Input: nums = [1,3,5,6], target = 2
Output: 1

Steps and Explanation

The problem requires finding the index of a target value in a sorted array. If the target is not present, we need to find the index where it should be inserted to maintain the sorted order. This suggests using a binary search algorithm, which has a time complexity of O(log n).

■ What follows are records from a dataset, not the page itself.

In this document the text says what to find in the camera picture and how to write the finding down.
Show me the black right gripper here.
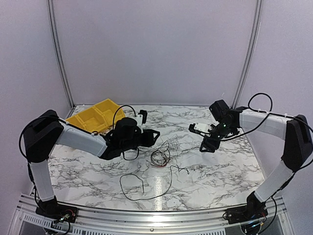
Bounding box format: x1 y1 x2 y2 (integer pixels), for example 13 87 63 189
199 121 235 153

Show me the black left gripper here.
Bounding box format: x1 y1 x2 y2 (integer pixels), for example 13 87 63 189
121 129 160 152

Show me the cable bundle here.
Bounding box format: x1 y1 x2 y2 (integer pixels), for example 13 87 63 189
149 137 181 168

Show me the black wire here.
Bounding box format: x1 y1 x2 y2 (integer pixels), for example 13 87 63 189
119 165 191 201

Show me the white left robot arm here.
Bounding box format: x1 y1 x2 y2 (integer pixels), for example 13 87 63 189
19 110 160 218

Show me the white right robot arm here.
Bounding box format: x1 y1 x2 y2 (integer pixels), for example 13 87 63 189
190 100 313 219

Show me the yellow plastic bin right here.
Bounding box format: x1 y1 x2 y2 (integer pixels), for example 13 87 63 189
95 99 125 127

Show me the yellow plastic bin middle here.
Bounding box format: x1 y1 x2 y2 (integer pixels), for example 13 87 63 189
74 108 108 132

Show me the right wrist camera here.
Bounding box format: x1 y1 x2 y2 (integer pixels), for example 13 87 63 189
188 122 213 135

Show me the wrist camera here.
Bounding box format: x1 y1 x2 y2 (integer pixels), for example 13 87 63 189
135 110 148 132
188 122 213 135

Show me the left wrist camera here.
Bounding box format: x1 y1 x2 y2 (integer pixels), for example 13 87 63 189
135 110 148 132

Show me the aluminium corner post right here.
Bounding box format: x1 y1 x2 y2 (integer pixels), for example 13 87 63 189
231 0 264 108

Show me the aluminium corner post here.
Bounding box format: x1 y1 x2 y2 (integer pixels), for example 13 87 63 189
46 0 75 109
231 0 264 108

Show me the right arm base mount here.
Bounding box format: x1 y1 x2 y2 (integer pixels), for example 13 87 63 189
223 192 268 224

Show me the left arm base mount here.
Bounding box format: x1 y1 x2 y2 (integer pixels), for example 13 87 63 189
36 197 78 223

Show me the aluminium corner post left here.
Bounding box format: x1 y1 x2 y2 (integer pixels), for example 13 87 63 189
46 0 75 109

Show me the aluminium front rail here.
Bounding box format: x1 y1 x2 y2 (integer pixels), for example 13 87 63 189
7 194 294 235

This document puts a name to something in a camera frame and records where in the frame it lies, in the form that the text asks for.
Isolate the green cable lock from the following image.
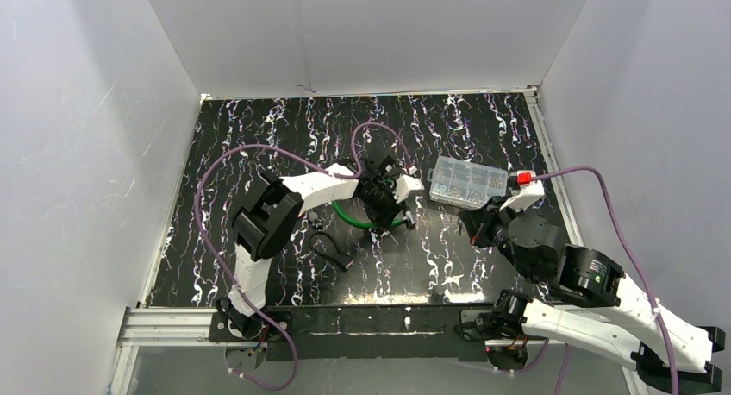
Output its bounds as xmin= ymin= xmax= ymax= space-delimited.
xmin=332 ymin=201 xmax=406 ymax=229

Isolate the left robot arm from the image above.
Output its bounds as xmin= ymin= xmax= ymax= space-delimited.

Binary Search Initialization: We start with left = 0 and right = nums.length - 1. These pointers define the search space within the array.
Iteration: While left <= right, we perform the following:
- Calculate the middle index: mid = Math.floor((left + right) / 2).
- Comparison:
  - If nums[mid] === target, the target is found at index mid, so we return mid.
  - If nums[mid] < target, the target must be in the right half of the array, so we update left = mid + 1.
  - If nums[mid] > target, the target must be in the left half of the array, so we update right = mid - 1.
Target Not Found: If the loop completes without finding the target, left will point to the index where the target should be inserted. This is because the binary search process effectively partitions the array until left and right cross each other, with left being the first index greater than or equal to the target.

Code (TypeScript)

function searchInsert(nums: number[], target: number): number {
    let left = 0;
    let right = nums.length - 1;

    while (left <= right) {
        const mid = Math.floor((left + right) / 2);
        if (nums[mid] === target) {
            return mid;
        } else if (nums[mid] < target) {
            left = mid + 1;
        } else {
            right = mid - 1;
        }
    }

    return left; // Target not found, insert at index 'left'
};

Complexity Analysis

Time Complexity: O(log n) due to the binary search algorithm. The search space is halved in each iteration.
Space Complexity: O(1). The algorithm uses a constant amount of extra space regardless of the input size.